EXERCISE:
Below are the lines to check; count those holding the string "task" and give only the number.

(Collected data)
──────────
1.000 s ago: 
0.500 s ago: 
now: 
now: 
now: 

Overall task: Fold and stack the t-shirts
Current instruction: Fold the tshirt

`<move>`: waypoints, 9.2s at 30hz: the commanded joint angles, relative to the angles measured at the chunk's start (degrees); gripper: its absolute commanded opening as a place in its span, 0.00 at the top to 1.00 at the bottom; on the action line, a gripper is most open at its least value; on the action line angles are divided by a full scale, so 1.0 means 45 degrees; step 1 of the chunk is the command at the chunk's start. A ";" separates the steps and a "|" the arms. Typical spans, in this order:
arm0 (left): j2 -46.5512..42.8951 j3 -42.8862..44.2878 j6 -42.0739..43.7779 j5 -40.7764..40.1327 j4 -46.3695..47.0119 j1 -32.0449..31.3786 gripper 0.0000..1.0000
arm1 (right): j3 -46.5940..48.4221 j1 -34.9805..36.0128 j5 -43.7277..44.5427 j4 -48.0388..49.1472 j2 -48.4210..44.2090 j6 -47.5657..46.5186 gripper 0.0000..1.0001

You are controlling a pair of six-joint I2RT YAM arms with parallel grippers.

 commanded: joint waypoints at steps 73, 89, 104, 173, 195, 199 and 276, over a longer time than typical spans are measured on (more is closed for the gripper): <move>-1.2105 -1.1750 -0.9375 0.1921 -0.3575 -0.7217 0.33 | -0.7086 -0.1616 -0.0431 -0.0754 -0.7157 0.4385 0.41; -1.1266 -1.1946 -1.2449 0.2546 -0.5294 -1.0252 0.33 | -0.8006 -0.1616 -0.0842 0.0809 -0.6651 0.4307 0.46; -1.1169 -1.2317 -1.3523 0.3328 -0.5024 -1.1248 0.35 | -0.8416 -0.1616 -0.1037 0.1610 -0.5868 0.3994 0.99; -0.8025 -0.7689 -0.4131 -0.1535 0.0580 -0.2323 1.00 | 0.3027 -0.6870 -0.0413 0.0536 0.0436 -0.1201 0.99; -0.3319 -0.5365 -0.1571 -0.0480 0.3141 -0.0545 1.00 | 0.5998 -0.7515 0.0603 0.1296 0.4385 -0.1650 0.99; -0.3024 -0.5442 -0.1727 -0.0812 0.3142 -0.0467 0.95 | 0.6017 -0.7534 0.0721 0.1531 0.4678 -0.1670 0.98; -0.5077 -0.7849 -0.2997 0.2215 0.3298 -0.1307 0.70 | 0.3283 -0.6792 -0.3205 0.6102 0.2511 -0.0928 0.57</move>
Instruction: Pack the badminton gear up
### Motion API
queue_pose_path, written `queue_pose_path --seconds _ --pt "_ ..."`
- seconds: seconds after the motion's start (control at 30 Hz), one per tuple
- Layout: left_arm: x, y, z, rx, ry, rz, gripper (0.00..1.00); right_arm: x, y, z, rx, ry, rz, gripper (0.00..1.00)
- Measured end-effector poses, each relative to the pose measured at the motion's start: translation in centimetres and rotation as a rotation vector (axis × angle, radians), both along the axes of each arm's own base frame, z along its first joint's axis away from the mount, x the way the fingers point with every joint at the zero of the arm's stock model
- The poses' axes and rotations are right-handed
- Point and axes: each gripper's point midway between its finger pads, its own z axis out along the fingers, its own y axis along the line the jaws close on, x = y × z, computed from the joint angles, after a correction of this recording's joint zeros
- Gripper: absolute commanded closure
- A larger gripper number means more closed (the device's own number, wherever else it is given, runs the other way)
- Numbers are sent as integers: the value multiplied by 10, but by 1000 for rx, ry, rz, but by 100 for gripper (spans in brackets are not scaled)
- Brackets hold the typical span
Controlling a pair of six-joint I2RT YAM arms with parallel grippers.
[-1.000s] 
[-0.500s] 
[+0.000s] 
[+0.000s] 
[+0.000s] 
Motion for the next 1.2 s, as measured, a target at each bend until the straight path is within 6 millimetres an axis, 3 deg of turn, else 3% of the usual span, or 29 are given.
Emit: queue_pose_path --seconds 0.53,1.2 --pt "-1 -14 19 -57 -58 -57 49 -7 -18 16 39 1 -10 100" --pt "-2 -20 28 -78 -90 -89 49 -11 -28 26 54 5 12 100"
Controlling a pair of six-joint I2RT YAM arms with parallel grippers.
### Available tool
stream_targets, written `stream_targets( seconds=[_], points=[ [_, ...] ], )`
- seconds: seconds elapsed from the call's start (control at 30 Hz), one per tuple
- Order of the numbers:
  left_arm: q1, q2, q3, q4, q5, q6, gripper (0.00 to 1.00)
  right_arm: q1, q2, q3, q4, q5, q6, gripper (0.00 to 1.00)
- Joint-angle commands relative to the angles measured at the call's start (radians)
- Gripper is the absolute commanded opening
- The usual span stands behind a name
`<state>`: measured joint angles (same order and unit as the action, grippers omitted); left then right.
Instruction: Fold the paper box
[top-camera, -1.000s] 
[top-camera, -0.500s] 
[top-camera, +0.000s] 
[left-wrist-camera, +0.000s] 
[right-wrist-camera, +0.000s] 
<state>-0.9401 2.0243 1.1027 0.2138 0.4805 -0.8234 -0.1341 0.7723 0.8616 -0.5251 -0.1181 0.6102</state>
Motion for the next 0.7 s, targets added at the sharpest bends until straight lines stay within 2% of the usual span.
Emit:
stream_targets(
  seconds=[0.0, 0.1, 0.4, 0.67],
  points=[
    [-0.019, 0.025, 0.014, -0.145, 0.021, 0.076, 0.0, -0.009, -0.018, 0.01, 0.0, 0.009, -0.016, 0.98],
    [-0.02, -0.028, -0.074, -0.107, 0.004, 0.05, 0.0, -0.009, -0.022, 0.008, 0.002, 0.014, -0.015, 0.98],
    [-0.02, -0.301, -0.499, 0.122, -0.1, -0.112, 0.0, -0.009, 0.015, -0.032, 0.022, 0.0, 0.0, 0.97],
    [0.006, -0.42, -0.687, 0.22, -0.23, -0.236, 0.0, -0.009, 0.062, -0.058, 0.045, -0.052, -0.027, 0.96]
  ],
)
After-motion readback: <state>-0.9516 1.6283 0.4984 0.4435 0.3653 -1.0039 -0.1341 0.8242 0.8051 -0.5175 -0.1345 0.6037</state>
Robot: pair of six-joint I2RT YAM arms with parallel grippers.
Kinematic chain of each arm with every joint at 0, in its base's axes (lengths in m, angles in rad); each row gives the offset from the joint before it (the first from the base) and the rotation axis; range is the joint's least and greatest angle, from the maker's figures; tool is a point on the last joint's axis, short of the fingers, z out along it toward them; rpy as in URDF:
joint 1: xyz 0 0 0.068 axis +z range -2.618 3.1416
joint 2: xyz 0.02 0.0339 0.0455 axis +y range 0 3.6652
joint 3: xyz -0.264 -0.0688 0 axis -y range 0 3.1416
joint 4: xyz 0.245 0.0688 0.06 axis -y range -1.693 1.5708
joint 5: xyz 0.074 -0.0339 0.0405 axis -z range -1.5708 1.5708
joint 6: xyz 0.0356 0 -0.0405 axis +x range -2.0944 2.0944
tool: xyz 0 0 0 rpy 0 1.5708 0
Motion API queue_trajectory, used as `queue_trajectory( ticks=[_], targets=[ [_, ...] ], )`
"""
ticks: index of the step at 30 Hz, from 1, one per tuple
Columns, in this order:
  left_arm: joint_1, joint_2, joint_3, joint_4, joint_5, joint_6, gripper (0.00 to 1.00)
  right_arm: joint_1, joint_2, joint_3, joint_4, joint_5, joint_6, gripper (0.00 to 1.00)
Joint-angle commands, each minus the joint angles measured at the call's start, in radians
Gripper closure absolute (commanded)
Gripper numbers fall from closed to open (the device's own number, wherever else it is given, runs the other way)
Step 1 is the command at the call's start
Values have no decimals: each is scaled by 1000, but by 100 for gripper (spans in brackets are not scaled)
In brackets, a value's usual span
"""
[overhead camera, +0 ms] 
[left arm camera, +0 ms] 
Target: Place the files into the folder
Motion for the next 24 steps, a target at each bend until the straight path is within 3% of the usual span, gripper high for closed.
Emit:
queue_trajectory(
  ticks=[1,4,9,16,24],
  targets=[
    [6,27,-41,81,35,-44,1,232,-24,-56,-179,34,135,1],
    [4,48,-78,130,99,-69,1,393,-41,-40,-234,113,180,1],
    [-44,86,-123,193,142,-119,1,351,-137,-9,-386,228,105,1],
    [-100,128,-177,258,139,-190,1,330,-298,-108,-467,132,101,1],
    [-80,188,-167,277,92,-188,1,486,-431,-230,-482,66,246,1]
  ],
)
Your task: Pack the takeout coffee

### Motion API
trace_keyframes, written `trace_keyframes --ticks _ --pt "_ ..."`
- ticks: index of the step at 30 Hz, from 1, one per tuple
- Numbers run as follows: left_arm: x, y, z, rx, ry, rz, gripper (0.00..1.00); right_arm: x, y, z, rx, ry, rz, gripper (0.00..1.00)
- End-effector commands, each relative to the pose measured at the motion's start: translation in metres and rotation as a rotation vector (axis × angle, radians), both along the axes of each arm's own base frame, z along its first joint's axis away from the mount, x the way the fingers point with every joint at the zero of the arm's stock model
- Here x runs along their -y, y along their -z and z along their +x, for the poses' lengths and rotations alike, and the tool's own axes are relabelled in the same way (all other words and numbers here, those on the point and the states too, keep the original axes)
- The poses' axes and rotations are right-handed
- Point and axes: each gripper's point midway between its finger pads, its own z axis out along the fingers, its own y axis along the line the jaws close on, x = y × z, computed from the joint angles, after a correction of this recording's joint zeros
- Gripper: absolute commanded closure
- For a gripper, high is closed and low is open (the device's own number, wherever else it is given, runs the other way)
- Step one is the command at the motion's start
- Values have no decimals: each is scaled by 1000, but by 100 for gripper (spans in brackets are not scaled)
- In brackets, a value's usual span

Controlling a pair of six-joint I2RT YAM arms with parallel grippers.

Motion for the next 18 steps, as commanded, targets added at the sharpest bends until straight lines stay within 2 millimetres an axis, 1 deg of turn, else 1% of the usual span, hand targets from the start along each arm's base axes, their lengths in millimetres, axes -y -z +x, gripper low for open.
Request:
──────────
SOLVED PROBLEM:
2